Decenas de vecinos miran perplejos el drama que ha causado aquel virus en el que muchos no creen, según las brigadas de rescate. La esposa del paciente se sube a la ambulancia sin mascarilla y gritando desesperadamente. De la Rosa utiliza los desfibriladores para reanimar al paciente en los cinco minutos camino al hospital. A pesar de los intentos, el enfermo ya ha muerto, según los paramédicos. La familia espera afuera del hospital.
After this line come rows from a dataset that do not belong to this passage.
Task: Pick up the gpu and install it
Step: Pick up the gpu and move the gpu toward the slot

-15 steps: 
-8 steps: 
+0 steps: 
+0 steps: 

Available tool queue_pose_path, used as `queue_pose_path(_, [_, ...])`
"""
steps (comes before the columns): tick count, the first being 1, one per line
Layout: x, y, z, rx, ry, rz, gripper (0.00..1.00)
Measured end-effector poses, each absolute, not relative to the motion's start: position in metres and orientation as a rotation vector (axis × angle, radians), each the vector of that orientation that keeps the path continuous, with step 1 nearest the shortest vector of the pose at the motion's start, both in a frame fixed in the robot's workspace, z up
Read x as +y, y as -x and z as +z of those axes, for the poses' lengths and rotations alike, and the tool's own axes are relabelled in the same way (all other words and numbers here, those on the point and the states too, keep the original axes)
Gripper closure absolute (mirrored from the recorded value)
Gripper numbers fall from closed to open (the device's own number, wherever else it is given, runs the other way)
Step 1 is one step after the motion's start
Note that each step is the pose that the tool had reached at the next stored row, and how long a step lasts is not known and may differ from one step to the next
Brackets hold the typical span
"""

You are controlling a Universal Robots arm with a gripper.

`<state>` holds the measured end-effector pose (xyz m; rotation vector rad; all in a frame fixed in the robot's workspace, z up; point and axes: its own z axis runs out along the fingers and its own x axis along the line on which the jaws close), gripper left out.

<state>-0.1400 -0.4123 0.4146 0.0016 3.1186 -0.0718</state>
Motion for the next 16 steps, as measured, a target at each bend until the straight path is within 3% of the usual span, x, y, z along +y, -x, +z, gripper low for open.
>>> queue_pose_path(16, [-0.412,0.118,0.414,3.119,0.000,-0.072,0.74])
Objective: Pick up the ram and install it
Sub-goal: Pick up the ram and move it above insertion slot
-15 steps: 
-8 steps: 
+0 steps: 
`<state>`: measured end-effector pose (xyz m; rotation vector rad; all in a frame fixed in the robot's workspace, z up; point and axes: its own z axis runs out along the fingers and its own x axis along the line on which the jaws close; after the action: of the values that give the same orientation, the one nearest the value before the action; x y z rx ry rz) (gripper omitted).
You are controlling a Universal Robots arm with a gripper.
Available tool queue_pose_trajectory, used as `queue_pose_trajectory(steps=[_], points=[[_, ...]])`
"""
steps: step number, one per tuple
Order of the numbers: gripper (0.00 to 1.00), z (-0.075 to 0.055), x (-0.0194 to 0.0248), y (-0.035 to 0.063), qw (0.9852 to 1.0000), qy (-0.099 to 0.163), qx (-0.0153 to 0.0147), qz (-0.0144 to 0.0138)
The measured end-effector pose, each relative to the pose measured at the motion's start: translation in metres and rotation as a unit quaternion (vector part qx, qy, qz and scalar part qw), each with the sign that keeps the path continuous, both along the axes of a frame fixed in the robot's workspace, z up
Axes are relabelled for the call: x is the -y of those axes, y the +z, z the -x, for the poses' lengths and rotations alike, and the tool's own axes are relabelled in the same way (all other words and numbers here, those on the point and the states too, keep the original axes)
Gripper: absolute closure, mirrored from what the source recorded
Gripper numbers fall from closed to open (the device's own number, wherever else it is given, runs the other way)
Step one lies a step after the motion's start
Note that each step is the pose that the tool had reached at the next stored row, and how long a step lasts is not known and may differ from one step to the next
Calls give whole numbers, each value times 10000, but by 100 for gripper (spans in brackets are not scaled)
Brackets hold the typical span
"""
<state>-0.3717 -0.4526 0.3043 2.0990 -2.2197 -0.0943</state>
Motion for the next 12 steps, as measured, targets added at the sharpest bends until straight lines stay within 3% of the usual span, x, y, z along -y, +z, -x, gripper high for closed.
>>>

La mujer intenta seguir la camilla donde llevan a su marido. “Se nos ha ido papá”, le dice a uno de los hijos, que la abraza sin parar de llorar.
Los Sánchez Luna están mudos. Vuelven en silencio a la estación, donde queman todo los artilugios usados. Cada traje epidemiológico les cuesta 300 pesos (unos 14 dólares) y solo pueden usarlo en un traslado. Aparte de ganarse la vida con la albañilería, la familia tiene un huerto de jitomates en Xochimilco, una zona al sur de Ciudad de México. Los tomates, que surten a toda la barriada, ayudan a pagar el material que necesitan para trasladar pacientes. La pandemia ha frenado la industria de la construcción y no hay trabajo. La vocación de ayudar les llegó con el sismo de 2017, que azotó duramente su alcaldía y vieron de primera mano cómo muchos vecinos se quedaron sin casa.
Fernando de la Rosa, de 25 años, cuenta con orgullo hasta dónde ha llegado. Las drogas y el alcohol lo llevaron a vivir en la calle cuando tenía 12 años. A los 15 y con un futuro negro, le ofrecieron un trabajo en un salón de eventos por 150 pesos (unos siete dólares). Hasta los 20 estuvo viviendo en la bodega de la sala, entre el material y el polvo. Cuando consiguió reunir un poco de dinero y dejar atrás las adicciones, rentó un pequeño piso en Xochimilco y su vida comenzó a rehacerse cuando conoció a una sobrina de los Sánchez Luna. Así comenzó a trabajar de albañil. Jacobo lo convenció para hacer el curso de paramédico. “Le tenía desprecio a la vida y ahora ando salvándolas”, relata.
La moral anda baja en la estación de bomberos de los Sánchez Luna. La jornada no da tregua. Nadie aquí entiende la vuelta a la “nueva normalidad” anunciada por el Gobierno. “En 15 días volveremos a tener brotes, la gente anda en la calle y el bicho no se ha ido”, se lamenta el comandante Oribe. Jacobo explica emocionado que en ocho días saldrán los tomates de su nueva plantación. Solo le preocupa que las ventas sigan como hasta ahora, así podrá seguir abasteciendo la ambulancia para enfrentar la covid-19.